March 18, 1996, Decided
OPINION: JERRY E. SMITH, Circuit Judge: United States Court of Appeals for the Fifth Circuit
With the best of intentions, in order to increase the enrollment of certain favored classes of minority students, the University of Texas School of Law (the law school) discriminates in favor of those applicants by giving substantial racial preferences in its admissions program. The beneficiaries of this system are blacks and Mexican Americans, to the detriment of whites and non-preferred minorities. The question we decide today in No. 94-50664 is whether the Fourteenth Amendment permits the school to discriminate in this way.
We hold that it does not. The law school has presented no compelling justification, under the Fourteenth Amendment or Supreme Court precedent, that allows it to continue to elevate some races over others, even for the wholesome purpose of correcting perceived racial imbalance in the student body. Racial preferences appear to even the score . . . only if one embraces the proposition that our society is appropriately viewed as divided into races, making it right that an injustice rendered in the past to a black man should be compensated for by discriminating against [*935] a white.
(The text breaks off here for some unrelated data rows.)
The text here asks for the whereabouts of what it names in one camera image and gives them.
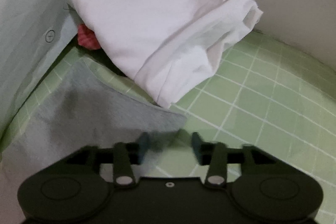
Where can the red cloth item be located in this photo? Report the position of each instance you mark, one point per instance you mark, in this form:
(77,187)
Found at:
(86,38)

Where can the white folded shirt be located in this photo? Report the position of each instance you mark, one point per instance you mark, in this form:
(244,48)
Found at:
(167,47)

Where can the green grid cutting mat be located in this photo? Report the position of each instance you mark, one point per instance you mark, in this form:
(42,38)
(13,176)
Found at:
(268,94)

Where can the pale blue printed bedsheet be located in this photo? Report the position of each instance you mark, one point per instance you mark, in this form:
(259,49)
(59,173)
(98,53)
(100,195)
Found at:
(33,34)

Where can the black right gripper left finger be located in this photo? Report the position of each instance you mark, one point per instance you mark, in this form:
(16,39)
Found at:
(122,156)

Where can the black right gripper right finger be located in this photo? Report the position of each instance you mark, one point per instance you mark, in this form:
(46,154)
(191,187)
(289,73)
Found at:
(217,156)

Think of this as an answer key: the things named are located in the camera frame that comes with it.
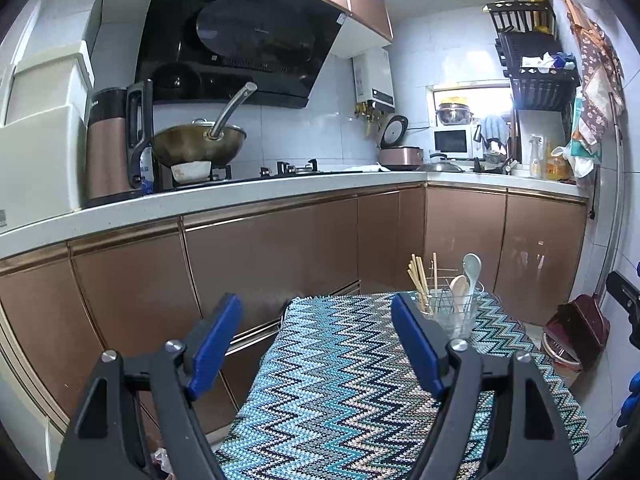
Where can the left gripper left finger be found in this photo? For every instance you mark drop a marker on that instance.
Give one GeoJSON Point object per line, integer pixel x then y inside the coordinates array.
{"type": "Point", "coordinates": [106, 437]}

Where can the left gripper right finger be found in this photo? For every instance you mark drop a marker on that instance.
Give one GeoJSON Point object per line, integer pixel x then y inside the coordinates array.
{"type": "Point", "coordinates": [526, 436]}

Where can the white ceramic spoon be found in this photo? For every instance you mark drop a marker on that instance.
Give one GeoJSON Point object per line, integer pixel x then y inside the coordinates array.
{"type": "Point", "coordinates": [467, 289]}

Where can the light blue ceramic spoon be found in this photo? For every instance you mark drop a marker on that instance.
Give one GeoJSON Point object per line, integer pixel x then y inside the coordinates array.
{"type": "Point", "coordinates": [472, 266]}

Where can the bamboo chopstick three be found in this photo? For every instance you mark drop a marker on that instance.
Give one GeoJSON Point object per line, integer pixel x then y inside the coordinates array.
{"type": "Point", "coordinates": [418, 264]}

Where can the bamboo chopstick four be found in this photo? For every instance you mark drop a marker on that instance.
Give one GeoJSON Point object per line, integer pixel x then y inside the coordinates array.
{"type": "Point", "coordinates": [435, 274]}

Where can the bamboo chopstick one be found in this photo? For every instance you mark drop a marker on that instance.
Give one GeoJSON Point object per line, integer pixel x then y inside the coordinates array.
{"type": "Point", "coordinates": [422, 293]}

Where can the bamboo chopstick two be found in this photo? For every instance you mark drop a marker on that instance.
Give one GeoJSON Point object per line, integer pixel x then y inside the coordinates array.
{"type": "Point", "coordinates": [418, 277]}

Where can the red dustpan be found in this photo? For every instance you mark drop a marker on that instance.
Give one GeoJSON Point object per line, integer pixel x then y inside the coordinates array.
{"type": "Point", "coordinates": [581, 329]}

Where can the zigzag knitted table cloth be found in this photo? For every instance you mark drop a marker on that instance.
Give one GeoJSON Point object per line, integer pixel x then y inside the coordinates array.
{"type": "Point", "coordinates": [335, 397]}

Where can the hanging patterned apron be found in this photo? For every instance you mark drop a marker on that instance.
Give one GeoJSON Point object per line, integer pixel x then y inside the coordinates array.
{"type": "Point", "coordinates": [602, 79]}

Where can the white microwave oven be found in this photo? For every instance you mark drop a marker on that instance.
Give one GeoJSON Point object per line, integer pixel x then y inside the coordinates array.
{"type": "Point", "coordinates": [457, 142]}

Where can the glass pot lid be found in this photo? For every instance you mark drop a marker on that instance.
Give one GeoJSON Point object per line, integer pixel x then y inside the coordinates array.
{"type": "Point", "coordinates": [439, 163]}

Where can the steel pot on microwave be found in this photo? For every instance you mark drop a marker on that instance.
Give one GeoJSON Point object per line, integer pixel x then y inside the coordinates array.
{"type": "Point", "coordinates": [454, 114]}

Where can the white small bowl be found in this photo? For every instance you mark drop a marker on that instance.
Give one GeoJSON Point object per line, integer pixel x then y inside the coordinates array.
{"type": "Point", "coordinates": [191, 172]}

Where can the blue label bottle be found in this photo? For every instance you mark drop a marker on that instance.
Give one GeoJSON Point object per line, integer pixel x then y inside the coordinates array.
{"type": "Point", "coordinates": [146, 171]}

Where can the rice cooker open lid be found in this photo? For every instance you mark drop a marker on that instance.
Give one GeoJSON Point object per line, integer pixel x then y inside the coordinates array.
{"type": "Point", "coordinates": [394, 155]}

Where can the gas stove top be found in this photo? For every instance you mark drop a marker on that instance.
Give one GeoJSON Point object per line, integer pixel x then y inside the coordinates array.
{"type": "Point", "coordinates": [283, 170]}

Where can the copper electric kettle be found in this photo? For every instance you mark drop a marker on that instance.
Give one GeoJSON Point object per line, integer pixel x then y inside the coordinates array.
{"type": "Point", "coordinates": [120, 128]}

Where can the white water heater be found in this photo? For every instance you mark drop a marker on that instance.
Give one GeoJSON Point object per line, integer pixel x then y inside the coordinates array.
{"type": "Point", "coordinates": [373, 80]}

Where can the white refrigerator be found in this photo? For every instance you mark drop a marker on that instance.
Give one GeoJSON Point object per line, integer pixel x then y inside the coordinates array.
{"type": "Point", "coordinates": [46, 81]}

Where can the black range hood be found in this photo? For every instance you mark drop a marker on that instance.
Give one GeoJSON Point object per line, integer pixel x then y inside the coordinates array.
{"type": "Point", "coordinates": [205, 50]}

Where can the clear wire utensil holder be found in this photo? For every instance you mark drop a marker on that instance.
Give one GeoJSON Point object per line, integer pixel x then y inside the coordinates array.
{"type": "Point", "coordinates": [455, 314]}

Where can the black wall rack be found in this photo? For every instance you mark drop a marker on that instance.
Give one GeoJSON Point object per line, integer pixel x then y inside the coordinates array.
{"type": "Point", "coordinates": [542, 74]}

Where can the metal wok with handle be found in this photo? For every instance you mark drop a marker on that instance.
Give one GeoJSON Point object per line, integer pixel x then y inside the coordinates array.
{"type": "Point", "coordinates": [217, 142]}
City of Richmond v. J.A. Croson Co., 488 U.S. 469, 528, 102 L. Ed. 2d 854, 109 S. Ct. 706 (1989) (Scalia, J., concurring in the judgment).
As a result of its diligent efforts in this case, the district court concluded that the law school may continue to impose racial preferences. See Hopwood v. Texas, 861 F. Supp. 551 (W.D. Tex. 1994). In No. 94-50664, we reverse and remand, concluding that the law school may not use race as a factor in law school admissions. Further, we instruct the court to reconsider the issue of damages in accordance with the legal standards we now explain. In No. 94-50569, regarding the denial of intervention by two black student groups, we dismiss the appeal for want of jurisdiction.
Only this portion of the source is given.